- _WHAT IS BEING ASKED_
Repeat the listing below in full, keeping each word as given.

** INPUT DATA follows **

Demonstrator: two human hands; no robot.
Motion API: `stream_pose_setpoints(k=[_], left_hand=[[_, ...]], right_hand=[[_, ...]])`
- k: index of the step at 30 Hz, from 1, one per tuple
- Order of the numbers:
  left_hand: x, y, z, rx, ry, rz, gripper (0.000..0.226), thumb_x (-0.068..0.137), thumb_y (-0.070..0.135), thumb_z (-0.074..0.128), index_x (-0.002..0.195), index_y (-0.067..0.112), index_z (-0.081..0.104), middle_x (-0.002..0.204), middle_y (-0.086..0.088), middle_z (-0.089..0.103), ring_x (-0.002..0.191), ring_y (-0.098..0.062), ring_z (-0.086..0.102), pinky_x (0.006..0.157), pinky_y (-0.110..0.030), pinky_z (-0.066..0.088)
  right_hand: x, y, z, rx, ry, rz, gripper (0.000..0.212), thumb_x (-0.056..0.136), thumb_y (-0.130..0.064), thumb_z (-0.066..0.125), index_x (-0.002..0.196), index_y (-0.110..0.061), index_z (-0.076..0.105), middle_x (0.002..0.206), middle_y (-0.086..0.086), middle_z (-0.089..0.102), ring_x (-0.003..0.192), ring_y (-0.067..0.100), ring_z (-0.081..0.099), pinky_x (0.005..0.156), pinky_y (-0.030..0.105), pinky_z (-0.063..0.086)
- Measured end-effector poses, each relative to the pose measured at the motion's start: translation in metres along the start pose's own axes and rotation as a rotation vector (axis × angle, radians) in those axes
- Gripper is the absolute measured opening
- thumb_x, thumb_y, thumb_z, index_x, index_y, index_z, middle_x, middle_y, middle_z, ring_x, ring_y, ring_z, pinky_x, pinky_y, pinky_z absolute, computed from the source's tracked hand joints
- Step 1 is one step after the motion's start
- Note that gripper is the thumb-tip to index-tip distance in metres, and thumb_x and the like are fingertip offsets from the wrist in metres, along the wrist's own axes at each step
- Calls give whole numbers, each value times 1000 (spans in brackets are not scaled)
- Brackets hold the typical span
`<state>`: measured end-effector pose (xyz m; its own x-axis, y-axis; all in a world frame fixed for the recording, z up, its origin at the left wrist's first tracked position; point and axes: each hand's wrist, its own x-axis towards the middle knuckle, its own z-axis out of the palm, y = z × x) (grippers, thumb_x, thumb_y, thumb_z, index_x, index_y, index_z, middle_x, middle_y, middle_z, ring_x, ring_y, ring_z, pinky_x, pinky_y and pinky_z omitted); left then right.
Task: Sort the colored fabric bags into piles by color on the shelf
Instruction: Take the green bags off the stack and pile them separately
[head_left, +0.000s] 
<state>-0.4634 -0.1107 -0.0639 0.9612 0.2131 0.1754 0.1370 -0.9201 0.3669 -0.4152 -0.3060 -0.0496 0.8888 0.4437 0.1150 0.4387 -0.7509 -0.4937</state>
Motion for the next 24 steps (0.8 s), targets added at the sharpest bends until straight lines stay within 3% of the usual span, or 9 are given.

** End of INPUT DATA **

- _EXPECTED OUTPUT_
Demonstrator: two human hands; no robot.
Motion API: `stream_pose_setpoints(k=[_], left_hand=[[_, ...]], right_hand=[[_, ...]])`
- k: index of the step at 30 Hz, from 1, one per tuple
- Order of the numbers:
  left_hand: x, y, z, rx, ry, rz, gripper (0.000..0.226), thumb_x (-0.068..0.137), thumb_y (-0.070..0.135), thumb_z (-0.074..0.128), index_x (-0.002..0.195), index_y (-0.067..0.112), index_z (-0.081..0.104), middle_x (-0.002..0.204), middle_y (-0.086..0.088), middle_z (-0.089..0.103), ring_x (-0.002..0.191), ring_y (-0.098..0.062), ring_z (-0.086..0.102), pinky_x (0.006..0.157), pinky_y (-0.110..0.030), pinky_z (-0.066..0.088)
  right_hand: x, y, z, rx, ry, rz, gripper (0.000..0.212), thumb_x (-0.056..0.136), thumb_y (-0.130..0.064), thumb_z (-0.066..0.125), index_x (-0.002..0.196), index_y (-0.110..0.061), index_z (-0.076..0.105), middle_x (0.002..0.206), middle_y (-0.086..0.086), middle_z (-0.089..0.102), ring_x (-0.003..0.192), ring_y (-0.067..0.100), ring_z (-0.081..0.099), pinky_x (0.005..0.156), pinky_y (-0.030..0.105), pinky_z (-0.063..0.086)
- Measured end-effector poses, each relative to the pose measured at the motion's start: translation in metres along the start pose's own axes and rotation as a rotation vector (axis × angle, radians) in those axes
- Gripper is the absolute measured opening
- thumb_x, thumb_y, thumb_z, index_x, index_y, index_z, middle_x, middle_y, middle_z, ring_x, ring_y, ring_z, pinky_x, pinky_y, pinky_z absolute, computed from the source's tracked hand joints
- Step 1 is one step after the motion's start
- Note that gripper is the thumb-tip to index-tip distance in metres, and thumb_x and the like are fingertip offsets from the wrist in metres, along the wrist's own axes at each step
- Calls give whole numbers, each value times 1000 (spans in brackets are not scaled)
- Brackets hold the typical span
`<state>`: measured end-effector pose (xyz m; its own x-axis, y-axis; all in a world frame fixed for the recording, z up, its origin at the left wrist's first tracked position; point and axes: each hand's wrist, its own x-axis towards the middle knuckle, its own z-axis out of the palm, y = z × x) (grippers, thumb_x, thumb_y, thumb_z, index_x, index_y, index_z, middle_x, middle_y, middle_z, ring_x, ring_y, ring_z, pinky_x, pinky_y and pinky_z omitted); left then right.
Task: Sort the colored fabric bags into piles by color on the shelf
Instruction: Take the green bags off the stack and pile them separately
[head_left, +0.000s] 
<state>-0.4634 -0.1107 -0.0639 0.9612 0.2131 0.1754 0.1370 -0.9201 0.3669 -0.4152 -0.3060 -0.0496 0.8888 0.4437 0.1150 0.4387 -0.7509 -0.4937</state>
Motion for the next 24 steps (0.8 s), targets added at the sharpest bends until straight lines stay within 3% of the usual span, or 9 are given.

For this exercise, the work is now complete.